#### WHAT THE TASK ASKS:
Extract each line of the records below that contains the word "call".

::::::

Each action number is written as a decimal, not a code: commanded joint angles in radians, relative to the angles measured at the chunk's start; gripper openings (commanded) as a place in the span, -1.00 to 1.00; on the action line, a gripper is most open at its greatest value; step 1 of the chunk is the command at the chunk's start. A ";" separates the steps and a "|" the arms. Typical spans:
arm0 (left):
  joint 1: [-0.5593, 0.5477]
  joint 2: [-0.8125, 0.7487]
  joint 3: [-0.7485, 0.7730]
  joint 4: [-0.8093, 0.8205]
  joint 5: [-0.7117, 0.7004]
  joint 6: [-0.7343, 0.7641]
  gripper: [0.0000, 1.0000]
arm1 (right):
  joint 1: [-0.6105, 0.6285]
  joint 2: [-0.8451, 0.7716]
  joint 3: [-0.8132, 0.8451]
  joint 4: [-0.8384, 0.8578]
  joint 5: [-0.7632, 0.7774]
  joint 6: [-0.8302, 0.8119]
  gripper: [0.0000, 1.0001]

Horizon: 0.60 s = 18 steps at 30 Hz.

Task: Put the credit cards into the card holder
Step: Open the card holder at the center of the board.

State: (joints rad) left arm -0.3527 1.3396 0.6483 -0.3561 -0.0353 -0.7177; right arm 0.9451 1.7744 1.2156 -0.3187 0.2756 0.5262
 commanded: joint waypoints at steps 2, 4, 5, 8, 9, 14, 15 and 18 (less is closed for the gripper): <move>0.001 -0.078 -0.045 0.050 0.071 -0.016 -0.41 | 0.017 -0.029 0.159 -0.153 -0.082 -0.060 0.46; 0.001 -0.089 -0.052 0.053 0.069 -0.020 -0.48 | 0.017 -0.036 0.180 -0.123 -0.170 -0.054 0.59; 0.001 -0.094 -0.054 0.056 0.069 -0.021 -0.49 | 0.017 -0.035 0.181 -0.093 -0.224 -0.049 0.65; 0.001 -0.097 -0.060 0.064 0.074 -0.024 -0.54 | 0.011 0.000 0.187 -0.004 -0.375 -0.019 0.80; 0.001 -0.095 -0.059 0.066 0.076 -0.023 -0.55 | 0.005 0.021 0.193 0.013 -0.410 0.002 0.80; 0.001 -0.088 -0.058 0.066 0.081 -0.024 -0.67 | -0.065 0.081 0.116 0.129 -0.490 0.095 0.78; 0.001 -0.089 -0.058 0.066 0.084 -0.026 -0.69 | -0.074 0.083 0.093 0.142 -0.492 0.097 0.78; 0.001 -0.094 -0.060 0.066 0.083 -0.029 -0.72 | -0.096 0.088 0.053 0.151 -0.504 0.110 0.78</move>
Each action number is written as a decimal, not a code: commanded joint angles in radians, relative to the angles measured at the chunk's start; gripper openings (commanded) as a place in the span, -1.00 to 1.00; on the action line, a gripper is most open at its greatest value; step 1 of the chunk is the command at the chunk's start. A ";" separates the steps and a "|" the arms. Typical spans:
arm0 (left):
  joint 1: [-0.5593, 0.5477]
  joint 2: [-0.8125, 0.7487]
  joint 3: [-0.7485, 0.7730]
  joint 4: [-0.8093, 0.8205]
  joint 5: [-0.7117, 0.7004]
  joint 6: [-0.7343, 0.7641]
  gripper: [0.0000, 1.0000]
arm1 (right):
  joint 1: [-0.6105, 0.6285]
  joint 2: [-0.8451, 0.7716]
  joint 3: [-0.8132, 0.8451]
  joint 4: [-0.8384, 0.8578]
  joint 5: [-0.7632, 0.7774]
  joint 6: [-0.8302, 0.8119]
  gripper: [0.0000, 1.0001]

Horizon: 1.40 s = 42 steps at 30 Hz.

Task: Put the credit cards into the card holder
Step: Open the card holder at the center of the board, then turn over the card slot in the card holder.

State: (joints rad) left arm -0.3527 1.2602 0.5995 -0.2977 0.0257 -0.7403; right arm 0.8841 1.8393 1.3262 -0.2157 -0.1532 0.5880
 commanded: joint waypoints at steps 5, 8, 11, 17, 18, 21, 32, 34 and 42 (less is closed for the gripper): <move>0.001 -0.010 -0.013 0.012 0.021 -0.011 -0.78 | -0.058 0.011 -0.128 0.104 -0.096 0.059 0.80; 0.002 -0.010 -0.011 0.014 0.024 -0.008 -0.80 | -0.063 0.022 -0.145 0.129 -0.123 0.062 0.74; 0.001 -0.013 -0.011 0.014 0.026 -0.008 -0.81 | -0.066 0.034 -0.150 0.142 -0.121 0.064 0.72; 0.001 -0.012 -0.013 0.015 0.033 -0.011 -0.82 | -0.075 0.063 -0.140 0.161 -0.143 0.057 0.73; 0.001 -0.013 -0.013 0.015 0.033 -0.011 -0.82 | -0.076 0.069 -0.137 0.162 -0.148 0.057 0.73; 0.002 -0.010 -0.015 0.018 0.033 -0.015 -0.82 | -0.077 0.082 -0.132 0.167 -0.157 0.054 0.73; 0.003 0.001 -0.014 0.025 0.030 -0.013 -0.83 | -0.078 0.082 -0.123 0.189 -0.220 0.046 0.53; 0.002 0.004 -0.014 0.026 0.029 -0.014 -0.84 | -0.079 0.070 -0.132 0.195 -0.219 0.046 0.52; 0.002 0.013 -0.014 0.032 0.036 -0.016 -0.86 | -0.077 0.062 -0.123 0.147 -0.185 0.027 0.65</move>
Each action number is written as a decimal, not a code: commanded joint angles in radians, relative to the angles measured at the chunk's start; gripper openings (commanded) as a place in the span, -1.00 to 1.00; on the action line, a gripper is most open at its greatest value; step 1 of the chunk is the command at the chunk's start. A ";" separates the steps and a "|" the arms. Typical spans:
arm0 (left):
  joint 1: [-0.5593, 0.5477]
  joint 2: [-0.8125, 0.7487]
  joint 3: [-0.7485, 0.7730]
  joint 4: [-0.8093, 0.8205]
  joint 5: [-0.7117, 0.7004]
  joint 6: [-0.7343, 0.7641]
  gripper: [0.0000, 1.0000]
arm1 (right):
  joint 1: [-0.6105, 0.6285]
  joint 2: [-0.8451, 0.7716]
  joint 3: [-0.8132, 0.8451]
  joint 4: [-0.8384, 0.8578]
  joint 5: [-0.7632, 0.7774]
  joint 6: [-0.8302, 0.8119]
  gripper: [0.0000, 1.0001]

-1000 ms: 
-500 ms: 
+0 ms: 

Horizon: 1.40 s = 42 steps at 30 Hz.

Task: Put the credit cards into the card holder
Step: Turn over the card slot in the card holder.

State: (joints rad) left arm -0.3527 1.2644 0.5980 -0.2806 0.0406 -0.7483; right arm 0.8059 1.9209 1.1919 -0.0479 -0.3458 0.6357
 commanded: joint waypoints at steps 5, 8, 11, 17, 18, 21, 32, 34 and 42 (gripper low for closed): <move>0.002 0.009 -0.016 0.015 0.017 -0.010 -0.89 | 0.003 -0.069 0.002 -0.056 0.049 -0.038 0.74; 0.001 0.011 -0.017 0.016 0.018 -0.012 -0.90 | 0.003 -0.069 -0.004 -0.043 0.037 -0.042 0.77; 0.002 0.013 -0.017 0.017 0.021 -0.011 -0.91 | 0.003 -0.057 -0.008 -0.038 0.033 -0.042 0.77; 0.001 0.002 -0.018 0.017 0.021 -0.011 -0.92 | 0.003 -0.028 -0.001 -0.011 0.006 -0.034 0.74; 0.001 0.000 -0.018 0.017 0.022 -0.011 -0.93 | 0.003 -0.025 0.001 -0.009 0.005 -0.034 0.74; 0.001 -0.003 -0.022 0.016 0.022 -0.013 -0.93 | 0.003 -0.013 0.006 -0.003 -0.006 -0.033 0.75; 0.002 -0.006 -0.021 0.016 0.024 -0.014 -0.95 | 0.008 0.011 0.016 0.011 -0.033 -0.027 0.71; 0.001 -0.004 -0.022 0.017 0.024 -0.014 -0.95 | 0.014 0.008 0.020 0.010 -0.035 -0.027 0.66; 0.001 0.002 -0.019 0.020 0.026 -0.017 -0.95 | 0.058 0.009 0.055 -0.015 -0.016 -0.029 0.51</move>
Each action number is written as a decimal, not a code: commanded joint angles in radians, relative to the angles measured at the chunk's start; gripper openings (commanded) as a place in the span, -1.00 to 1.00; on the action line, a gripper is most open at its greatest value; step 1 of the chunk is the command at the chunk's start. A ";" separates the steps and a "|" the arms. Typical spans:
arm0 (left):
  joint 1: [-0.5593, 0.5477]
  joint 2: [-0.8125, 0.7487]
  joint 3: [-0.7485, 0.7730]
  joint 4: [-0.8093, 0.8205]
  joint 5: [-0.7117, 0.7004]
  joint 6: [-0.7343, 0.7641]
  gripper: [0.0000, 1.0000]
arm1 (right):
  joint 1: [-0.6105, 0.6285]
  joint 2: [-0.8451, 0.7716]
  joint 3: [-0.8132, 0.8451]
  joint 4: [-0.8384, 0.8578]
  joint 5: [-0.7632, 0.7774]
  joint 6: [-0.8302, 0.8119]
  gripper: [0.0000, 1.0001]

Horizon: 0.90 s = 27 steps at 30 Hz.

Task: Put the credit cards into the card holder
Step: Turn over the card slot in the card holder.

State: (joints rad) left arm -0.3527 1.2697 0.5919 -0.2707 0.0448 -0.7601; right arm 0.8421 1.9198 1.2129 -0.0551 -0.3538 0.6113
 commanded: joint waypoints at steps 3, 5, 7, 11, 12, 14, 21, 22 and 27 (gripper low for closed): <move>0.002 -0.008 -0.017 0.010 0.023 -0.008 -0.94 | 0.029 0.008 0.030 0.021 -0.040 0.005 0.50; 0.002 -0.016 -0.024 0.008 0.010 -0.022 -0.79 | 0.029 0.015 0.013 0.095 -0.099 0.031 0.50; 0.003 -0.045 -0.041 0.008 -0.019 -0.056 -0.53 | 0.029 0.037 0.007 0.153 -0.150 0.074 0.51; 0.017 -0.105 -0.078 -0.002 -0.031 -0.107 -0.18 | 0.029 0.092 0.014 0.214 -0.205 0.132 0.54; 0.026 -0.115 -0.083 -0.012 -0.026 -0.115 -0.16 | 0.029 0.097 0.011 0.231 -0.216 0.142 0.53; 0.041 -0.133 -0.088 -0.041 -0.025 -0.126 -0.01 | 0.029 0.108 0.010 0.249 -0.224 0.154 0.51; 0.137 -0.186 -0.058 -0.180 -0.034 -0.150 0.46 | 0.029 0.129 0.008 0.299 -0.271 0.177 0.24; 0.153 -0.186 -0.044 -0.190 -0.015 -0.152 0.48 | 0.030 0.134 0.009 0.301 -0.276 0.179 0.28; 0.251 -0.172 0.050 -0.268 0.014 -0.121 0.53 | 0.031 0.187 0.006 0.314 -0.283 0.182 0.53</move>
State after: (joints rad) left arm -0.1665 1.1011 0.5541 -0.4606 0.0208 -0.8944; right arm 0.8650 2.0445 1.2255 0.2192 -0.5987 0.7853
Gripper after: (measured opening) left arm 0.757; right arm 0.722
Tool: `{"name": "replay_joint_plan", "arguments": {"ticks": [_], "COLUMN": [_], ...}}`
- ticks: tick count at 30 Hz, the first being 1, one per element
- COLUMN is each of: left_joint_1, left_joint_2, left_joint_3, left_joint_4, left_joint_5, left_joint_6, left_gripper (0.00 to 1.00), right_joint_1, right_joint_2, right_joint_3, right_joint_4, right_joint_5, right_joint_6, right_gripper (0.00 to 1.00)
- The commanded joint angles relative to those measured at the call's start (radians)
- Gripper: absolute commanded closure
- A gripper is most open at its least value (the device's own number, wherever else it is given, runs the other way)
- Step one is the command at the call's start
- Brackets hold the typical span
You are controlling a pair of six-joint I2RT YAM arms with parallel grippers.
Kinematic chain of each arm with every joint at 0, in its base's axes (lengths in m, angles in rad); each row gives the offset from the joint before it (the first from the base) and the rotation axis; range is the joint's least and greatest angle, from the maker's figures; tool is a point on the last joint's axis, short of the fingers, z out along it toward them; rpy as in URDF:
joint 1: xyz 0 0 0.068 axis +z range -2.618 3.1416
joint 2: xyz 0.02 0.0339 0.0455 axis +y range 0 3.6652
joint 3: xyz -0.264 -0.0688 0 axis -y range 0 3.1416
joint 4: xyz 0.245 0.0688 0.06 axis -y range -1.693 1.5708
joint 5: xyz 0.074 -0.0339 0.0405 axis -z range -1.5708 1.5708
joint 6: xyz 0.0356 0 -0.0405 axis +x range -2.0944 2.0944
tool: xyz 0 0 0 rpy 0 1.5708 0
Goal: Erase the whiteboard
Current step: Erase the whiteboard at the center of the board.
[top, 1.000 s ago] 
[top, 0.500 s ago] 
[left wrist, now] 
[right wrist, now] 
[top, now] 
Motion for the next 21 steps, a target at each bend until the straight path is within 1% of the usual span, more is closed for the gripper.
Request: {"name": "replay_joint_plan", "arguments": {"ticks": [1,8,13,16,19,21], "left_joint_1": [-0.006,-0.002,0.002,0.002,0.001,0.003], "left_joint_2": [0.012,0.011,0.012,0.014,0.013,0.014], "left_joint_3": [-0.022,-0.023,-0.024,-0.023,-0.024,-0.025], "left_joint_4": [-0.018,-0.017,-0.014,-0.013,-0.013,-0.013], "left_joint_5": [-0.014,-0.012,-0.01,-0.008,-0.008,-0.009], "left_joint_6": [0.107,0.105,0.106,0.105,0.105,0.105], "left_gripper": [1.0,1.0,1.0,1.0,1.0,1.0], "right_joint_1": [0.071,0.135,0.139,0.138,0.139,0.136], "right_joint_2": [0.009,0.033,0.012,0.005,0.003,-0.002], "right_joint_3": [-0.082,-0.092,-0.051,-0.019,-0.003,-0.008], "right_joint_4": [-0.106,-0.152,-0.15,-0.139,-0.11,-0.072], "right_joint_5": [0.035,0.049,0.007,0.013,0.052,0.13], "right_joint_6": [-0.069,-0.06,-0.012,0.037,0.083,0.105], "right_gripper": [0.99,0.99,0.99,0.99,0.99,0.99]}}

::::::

#### FINISHED TASK:
- The commanded joint angles relative to those measured at the call's start (radians)
- Step one is the command at the call's start

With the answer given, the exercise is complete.